Garrincha adalah pemain pertama dalam sejarah yang memenangkan Sepatu Emas, Bola Emas dan Piala Dunia di turnamen yang sama. Pemenang Ballon d’Or 1962, Josef Masopust, sama sekali tidak menyamai pencapaian legenda asal Brasil itu.

Garrincha adalah favorit penggemar karena karismanya di dalam dan di luar lapangan, itulah sebabnya dia dijuluki ‘Kegembiraan rakyat’ dan dia bisa memenangkan Ballon d’Or pada tahun 1962 jika non-Eropa memenuhi syarat untuk penghargaan tersebut.

Diego Maradona

Secara luas dianggap sebagai salah satu pemain terhebat sepanjang masa, Diego Maradona adalah pemain yang hebat secara alami. Dampaknya pada sepak bola membuatnya abadi dengan persona revolusionernya di lapangan mendapat popularitas besar bersama timnas Argentina. Eksploitasinya pada tahun 1986 telah terukir dalam sejarah sepak bola, membuat penghargaan Ballon d’Or tampak seperti kehormatan yang tidak cukup untuk sang legenda.

Menyusul penampilan buruk di Piala Dunia pertamanya, Maradona menjadi protagonis di Piala Dunia 1986. Dia mencetak lima gol, termasuk gol terbesar dalam sejarah Piala Dunia melawan Inggris dan memberikan trofi internasional.

Igor Belanov adalah pemenang Ballon d’Or pada tahun 1986 tetapi dia tidak seperti Maradona yang lebih layak jika pemain non-Eropa masuk kriteria.

Pele

Pele, terbukti dari rekor golnya yang luar biasa, adalah seorang finisher yang hebat. Dengan dugaan lebih dari 1000 gol atas namanya, Pele tetap menjadi legenda sepak bola yang berbeda. Dia membawa Brasil meraih tiga kemenangan Piala Dunia dan merupakan satu-satunya pemain dalam sejarah yang menjadi bagian dari tiga tim pemenang Piala Dunia.

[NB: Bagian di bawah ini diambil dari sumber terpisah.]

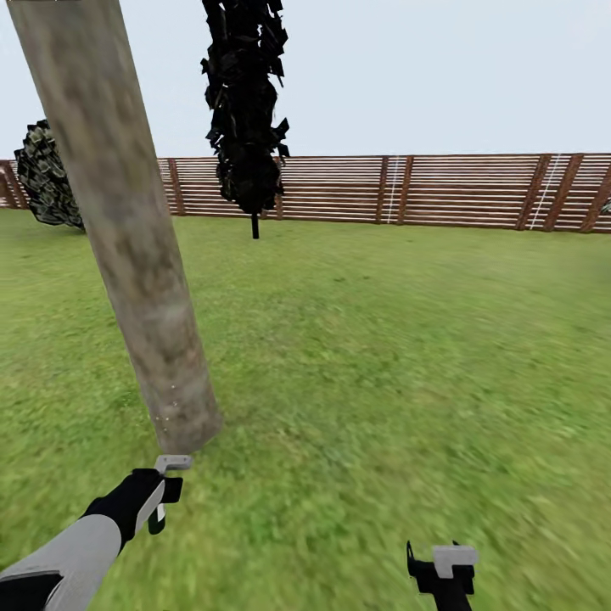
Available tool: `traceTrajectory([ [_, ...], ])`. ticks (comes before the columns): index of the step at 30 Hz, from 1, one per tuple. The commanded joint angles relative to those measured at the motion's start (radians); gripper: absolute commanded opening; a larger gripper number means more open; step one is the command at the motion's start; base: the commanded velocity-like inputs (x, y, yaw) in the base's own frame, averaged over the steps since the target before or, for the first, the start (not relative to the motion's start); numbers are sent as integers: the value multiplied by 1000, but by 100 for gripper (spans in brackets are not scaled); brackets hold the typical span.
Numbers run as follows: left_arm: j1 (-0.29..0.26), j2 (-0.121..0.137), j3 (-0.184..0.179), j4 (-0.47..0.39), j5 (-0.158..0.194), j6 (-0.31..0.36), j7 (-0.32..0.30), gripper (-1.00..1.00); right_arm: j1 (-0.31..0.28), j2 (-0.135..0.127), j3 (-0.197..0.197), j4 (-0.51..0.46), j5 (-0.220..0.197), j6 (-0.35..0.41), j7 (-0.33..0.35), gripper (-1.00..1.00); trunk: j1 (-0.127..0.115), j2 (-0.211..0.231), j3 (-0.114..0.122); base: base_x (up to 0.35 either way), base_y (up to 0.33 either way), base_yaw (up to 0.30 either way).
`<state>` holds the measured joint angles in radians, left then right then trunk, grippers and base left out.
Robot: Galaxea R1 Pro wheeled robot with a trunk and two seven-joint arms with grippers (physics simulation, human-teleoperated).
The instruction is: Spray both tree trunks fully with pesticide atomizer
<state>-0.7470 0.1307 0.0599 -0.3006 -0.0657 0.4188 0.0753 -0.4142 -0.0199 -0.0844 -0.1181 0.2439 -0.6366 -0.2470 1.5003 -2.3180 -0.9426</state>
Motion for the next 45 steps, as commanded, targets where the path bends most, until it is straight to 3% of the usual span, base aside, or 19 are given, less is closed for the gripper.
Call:
traceTrajectory([
  [1, 0, 2, 0, 0, 0, 0, 0, -100, 0, 0, 0, 0, 0, 0, 0, 100, 0, 0, 0, 91, -266, 257],
  [5, 0, 4, 1, 0, 0, 1, 0, -100, 0, 0, 0, 0, 0, 0, 0, 100, 0, 0, 0, 99, -266, 274],
  [13, 0, 5, 41, 0, -2, 2, 0, -100, 0, 0, 0, 0, 0, 0, 0, 100, 0, 0, 0, 133, -263, 277],
  [26, 0, 6, 43, 1, -2, 2, 1, -100, 0, 0, 0, 0, 0, 0, 0, 100, 0, 0, 0, 221, -208, 85],
  [35, 0, -4, 43, 2, -2, 0, 1, -100, 0, -1, 0, 0, 0, 0, 0, 100, 0, 0, 0, 60, -45, 261],
  [37, 1, 2, 44, 5, -3, 0, 1, -100, 0, -1, 0, 0, 0, 0, 0, 100, 0, 0, 0, 1, -1, 276],
  [39, 0, 36, 44, 14, -3, 0, 1, -100, 0, -2, 0, 0, 0, 0, 0, 100, 0, 0, 0, 0, 0, 277],
  [42, 0, 54, 42, 16, -1, 0, 0, -100, 0, -3, 0, 0, 0, 0, 0, 100, 0, 0, 0, 0, 0, 208],
  [43, 0, 50, 41, 15, 0, 0, 0, -100, 0, -3, 0, 0, 0, 0, 0, 100, 0, 0, 0, 0, 0, 70],
  [45, -1, 13, 39, 8, -1, 3, 0, -100, 0, -3, 0, 0, 0, 0, -1, 100, 0, 0, 0, 0, 0, 27],
])
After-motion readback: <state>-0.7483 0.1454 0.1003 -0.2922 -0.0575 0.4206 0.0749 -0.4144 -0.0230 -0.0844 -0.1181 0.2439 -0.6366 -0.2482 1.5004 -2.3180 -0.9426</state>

Untuk eksploitasinya, Pele dianugerahi penghargaan Ballon d’Or kehormatan pada tahun 2013, dengan kesepakatan yang meyakinkan bahwa legenda asal Brasil itu bisa mendapatkan banyak Ballon d’Or selama masih aktif bermain.

Sesuai evaluasi ulang France Football, Pele bisa memenangkan sebanyak tujuh Ballon d’Or jika dia memenuhi syarat.